TASK INPUTS section start
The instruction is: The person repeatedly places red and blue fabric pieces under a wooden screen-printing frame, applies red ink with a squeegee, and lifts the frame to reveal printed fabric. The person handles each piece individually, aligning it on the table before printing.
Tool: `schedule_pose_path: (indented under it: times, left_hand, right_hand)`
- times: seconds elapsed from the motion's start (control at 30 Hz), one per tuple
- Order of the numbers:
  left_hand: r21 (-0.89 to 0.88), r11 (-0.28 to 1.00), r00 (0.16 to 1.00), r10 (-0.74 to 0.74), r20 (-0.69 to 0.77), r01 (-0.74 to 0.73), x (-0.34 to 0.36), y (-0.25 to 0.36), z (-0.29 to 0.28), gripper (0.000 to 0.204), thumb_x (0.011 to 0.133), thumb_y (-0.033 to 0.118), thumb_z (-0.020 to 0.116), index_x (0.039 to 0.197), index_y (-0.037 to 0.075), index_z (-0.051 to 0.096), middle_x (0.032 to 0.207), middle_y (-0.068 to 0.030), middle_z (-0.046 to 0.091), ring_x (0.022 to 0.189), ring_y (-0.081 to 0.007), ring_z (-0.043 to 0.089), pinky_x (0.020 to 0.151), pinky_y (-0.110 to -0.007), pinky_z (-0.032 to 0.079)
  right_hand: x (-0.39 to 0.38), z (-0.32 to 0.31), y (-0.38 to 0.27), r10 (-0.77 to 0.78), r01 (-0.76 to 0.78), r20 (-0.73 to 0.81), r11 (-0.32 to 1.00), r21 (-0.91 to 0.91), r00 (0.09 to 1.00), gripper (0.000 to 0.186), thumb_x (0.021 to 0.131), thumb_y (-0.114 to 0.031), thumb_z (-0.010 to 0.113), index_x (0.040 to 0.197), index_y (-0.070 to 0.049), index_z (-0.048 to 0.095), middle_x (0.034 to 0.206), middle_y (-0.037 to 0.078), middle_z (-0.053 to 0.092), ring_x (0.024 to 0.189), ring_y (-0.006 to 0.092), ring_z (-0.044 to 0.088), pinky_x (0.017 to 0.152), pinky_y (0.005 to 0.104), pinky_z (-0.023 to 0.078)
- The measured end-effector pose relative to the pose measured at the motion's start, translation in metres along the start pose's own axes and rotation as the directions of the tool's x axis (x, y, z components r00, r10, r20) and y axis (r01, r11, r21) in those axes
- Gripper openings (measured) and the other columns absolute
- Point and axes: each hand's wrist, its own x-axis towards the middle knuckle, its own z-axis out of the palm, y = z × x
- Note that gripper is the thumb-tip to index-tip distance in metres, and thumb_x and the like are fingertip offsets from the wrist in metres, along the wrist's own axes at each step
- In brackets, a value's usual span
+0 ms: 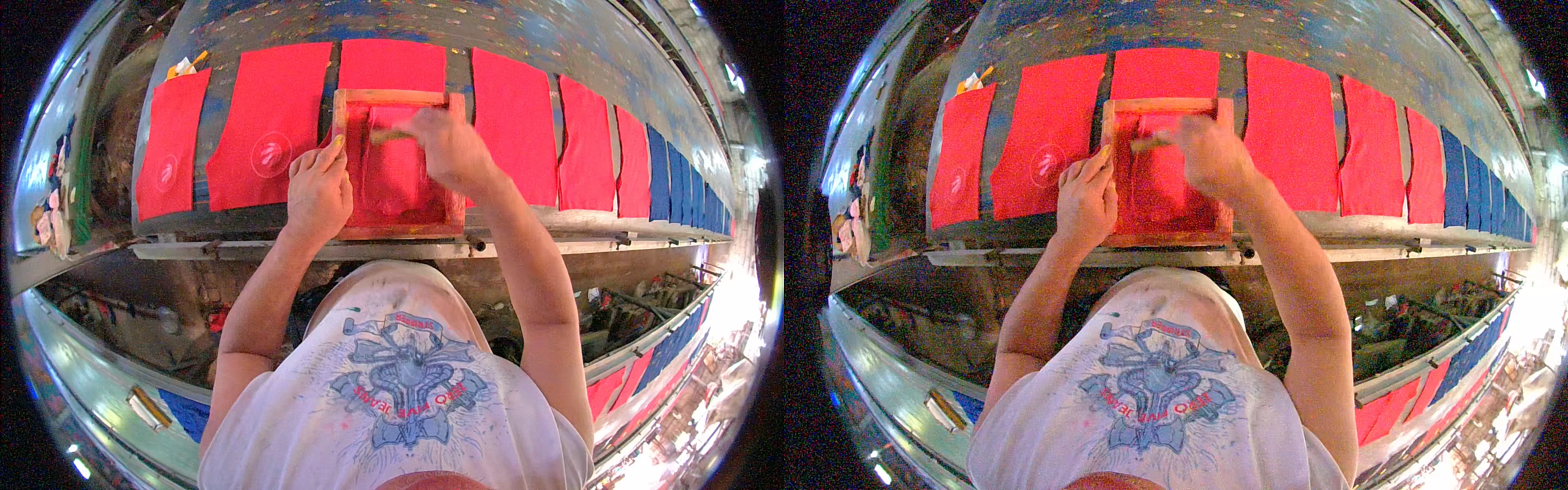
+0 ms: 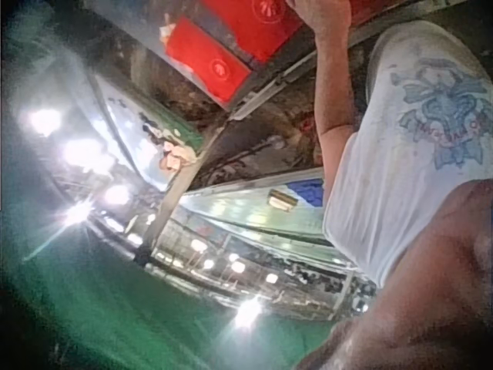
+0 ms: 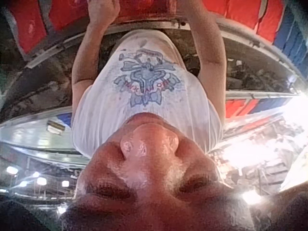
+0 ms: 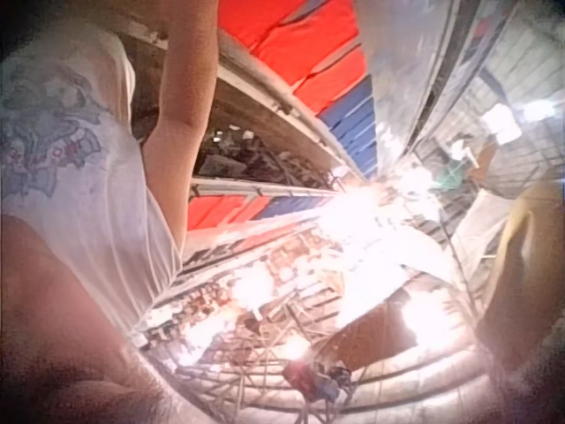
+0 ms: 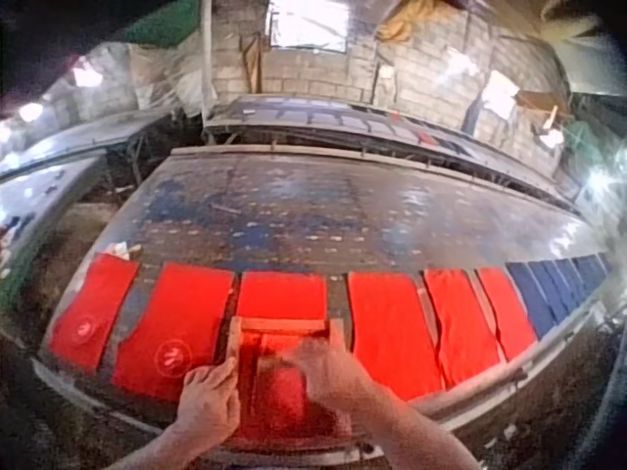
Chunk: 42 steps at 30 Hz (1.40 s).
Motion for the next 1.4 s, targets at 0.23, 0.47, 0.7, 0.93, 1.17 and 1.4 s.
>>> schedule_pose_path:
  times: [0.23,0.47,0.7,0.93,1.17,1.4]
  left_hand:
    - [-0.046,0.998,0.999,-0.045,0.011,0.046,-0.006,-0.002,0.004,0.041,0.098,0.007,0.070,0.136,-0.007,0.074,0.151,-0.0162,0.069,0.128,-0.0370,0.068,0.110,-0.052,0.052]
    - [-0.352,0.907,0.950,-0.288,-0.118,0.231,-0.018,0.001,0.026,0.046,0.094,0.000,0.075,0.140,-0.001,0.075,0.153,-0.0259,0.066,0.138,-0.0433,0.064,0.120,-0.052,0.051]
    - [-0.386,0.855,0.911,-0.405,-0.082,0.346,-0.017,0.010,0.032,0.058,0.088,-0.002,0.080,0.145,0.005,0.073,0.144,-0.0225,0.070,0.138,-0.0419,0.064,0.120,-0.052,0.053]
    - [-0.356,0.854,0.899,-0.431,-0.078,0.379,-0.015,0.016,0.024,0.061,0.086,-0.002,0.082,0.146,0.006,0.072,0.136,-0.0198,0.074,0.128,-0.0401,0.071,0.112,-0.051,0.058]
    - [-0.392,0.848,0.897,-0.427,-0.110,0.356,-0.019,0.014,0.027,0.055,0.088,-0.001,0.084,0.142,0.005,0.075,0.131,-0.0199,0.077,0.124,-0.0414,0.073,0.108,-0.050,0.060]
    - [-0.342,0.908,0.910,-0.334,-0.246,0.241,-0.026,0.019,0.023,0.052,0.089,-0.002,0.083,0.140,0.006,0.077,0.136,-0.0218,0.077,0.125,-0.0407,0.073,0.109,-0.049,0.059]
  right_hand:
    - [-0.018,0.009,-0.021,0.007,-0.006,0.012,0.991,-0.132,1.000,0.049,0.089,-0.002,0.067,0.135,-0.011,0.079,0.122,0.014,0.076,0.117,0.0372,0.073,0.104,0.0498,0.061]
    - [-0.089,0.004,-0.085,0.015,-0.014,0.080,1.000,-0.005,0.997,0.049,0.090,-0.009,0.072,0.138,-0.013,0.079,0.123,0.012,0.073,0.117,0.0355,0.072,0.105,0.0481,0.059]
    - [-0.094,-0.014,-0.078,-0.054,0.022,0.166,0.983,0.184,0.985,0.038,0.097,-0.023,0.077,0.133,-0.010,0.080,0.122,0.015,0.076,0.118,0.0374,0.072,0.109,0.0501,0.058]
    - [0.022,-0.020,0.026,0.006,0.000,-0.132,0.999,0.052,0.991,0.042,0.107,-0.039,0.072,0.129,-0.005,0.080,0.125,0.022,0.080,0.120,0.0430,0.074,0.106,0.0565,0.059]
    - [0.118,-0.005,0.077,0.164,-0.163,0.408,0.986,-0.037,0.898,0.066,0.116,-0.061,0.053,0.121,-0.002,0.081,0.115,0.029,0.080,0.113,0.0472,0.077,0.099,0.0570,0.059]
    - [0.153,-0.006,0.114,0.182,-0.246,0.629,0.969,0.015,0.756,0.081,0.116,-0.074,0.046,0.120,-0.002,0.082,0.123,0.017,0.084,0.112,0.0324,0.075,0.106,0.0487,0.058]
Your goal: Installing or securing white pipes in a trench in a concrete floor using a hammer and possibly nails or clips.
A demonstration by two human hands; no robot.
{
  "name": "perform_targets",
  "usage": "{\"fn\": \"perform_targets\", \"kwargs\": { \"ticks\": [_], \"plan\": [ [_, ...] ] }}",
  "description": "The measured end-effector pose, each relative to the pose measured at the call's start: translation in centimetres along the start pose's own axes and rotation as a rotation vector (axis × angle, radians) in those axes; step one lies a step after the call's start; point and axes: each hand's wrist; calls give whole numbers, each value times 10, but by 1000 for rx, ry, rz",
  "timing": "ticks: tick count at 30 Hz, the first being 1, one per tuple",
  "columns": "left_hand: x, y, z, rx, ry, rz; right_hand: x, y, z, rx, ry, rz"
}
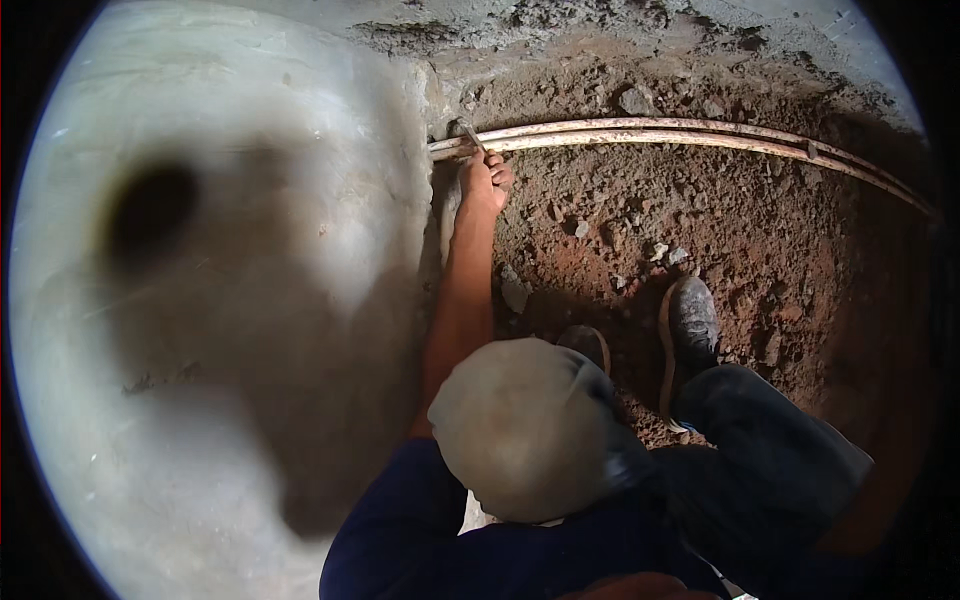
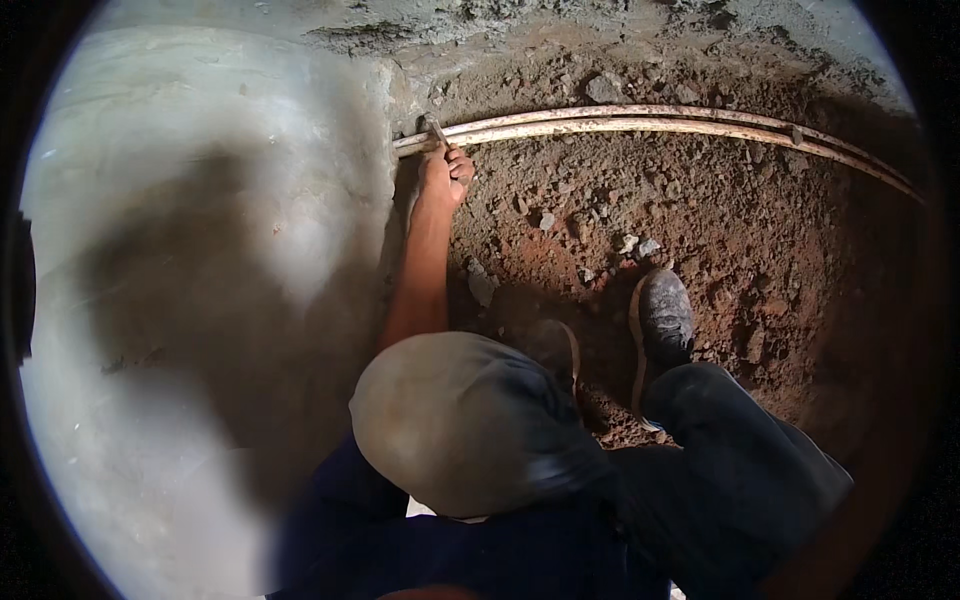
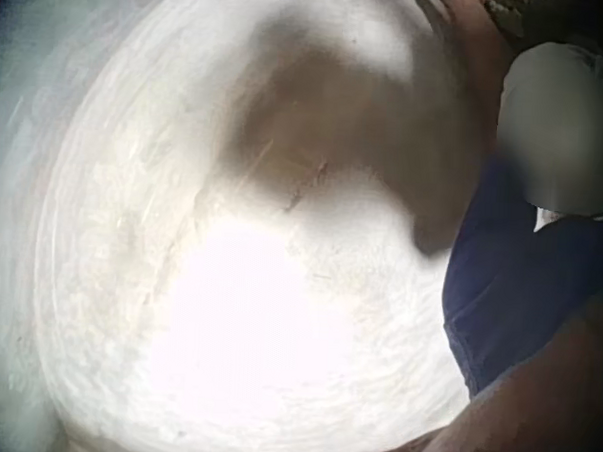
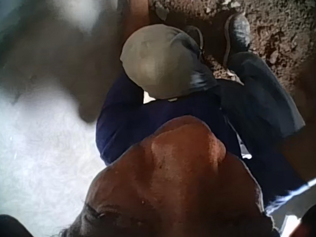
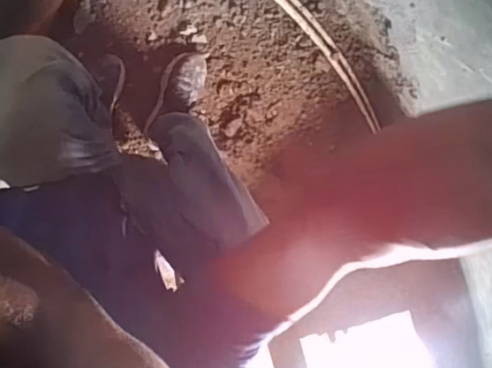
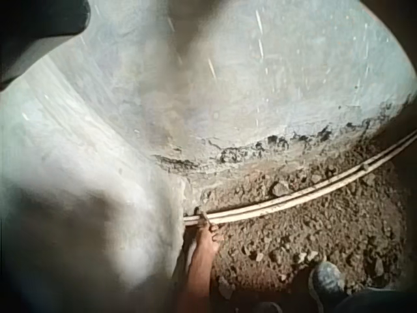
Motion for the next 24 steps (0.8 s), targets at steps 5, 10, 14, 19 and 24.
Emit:
{"fn": "perform_targets", "kwargs": {
  "ticks": [5, 10, 14, 19, 24],
  "plan": [
    [31, -18, 52, -110, 81, -292, -47, -5, 18, 166, -112, 80],
    [60, 2, 140, -111, 105, -873, -80, -6, 37, 317, -296, 117],
    [94, 20, 188, -134, 161, -1336, -126, 51, 91, 545, -409, 291],
    [106, 71, 224, -107, 109, -1524, -137, 155, 149, 1061, -364, 223],
    [109, 78, 206, -47, 97, -1442, -129, 237, 161, 1281, -78, -179]
  ]
}}
Point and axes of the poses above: each hand's wrist, its own z-axis away from the middle knuckle, its own x-axis out of the palm, y = z × x, and after that the axes turned 6 degrees about y, right-handed
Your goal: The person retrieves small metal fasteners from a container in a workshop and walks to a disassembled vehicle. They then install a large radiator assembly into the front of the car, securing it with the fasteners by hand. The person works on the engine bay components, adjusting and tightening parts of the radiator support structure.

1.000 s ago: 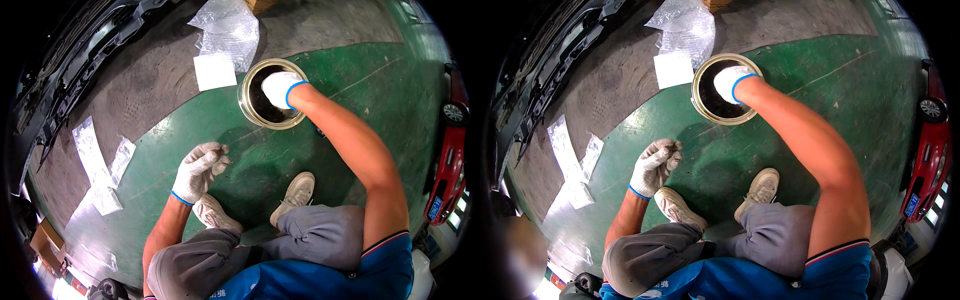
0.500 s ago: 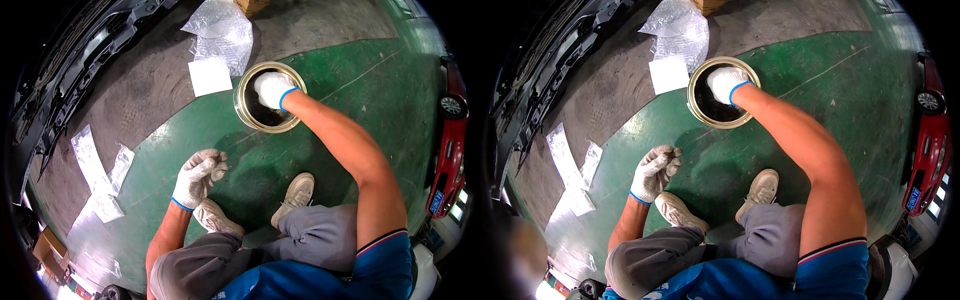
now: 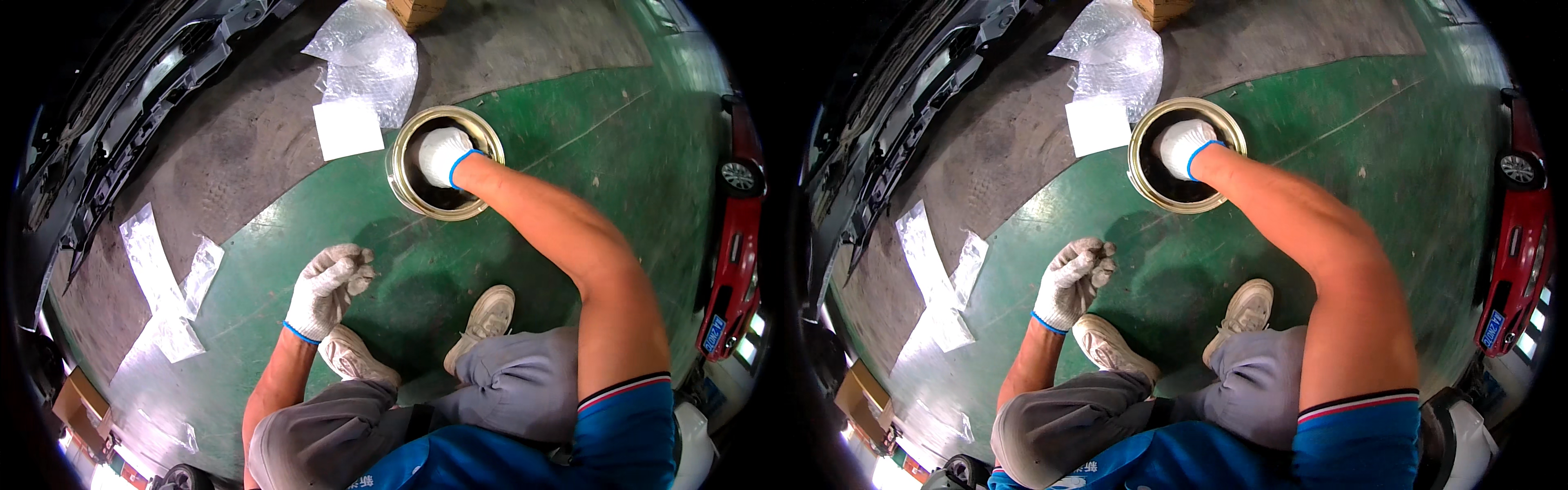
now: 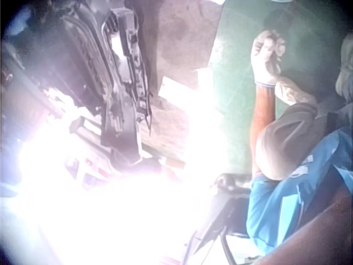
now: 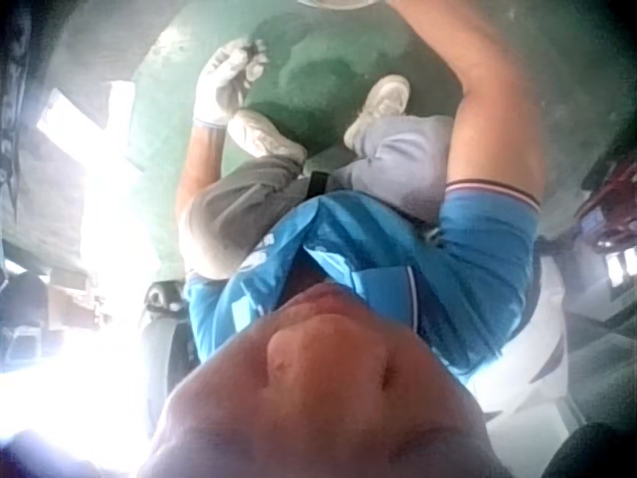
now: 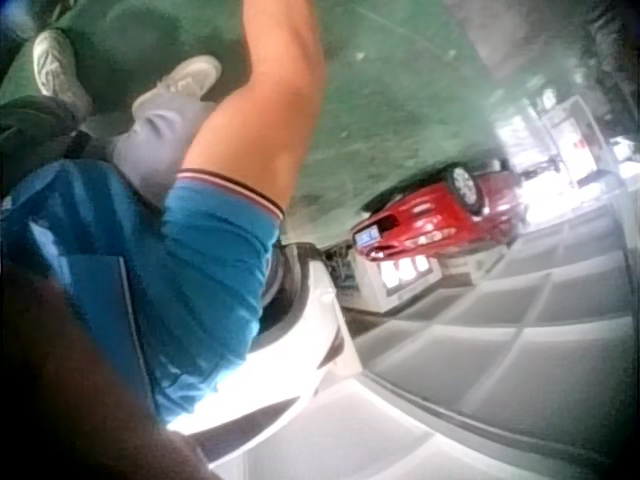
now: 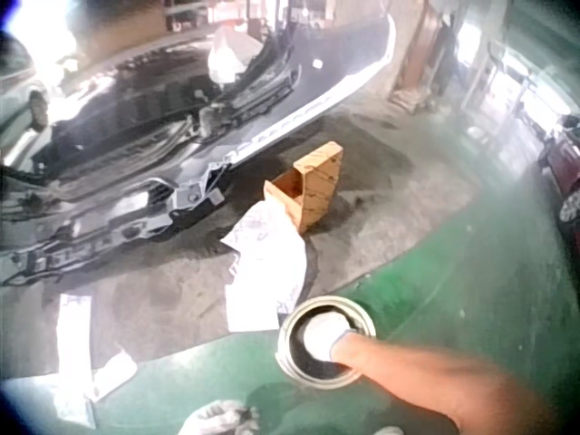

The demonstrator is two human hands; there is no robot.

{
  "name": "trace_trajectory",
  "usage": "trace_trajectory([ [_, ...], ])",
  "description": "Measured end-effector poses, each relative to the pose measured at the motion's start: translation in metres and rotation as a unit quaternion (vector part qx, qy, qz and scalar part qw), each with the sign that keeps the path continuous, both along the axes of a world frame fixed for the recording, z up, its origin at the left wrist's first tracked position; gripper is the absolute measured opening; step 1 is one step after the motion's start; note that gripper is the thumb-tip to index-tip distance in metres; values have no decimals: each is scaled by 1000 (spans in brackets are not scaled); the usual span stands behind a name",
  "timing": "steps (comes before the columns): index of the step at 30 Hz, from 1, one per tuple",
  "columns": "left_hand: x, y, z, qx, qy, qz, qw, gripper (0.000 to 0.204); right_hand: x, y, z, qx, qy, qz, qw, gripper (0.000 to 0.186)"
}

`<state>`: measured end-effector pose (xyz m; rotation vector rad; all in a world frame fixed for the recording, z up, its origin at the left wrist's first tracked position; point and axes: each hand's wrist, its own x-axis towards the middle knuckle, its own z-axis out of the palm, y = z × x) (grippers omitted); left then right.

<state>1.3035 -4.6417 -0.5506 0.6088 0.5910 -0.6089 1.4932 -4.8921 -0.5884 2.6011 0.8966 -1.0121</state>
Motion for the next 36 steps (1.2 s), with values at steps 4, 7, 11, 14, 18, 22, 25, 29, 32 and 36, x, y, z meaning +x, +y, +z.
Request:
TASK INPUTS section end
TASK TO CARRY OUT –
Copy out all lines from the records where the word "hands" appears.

OUTPUT OF THE EXERCISE –
A demonstration by two human hands; no robot.
The demonstrator is two human hands; there is no robot.

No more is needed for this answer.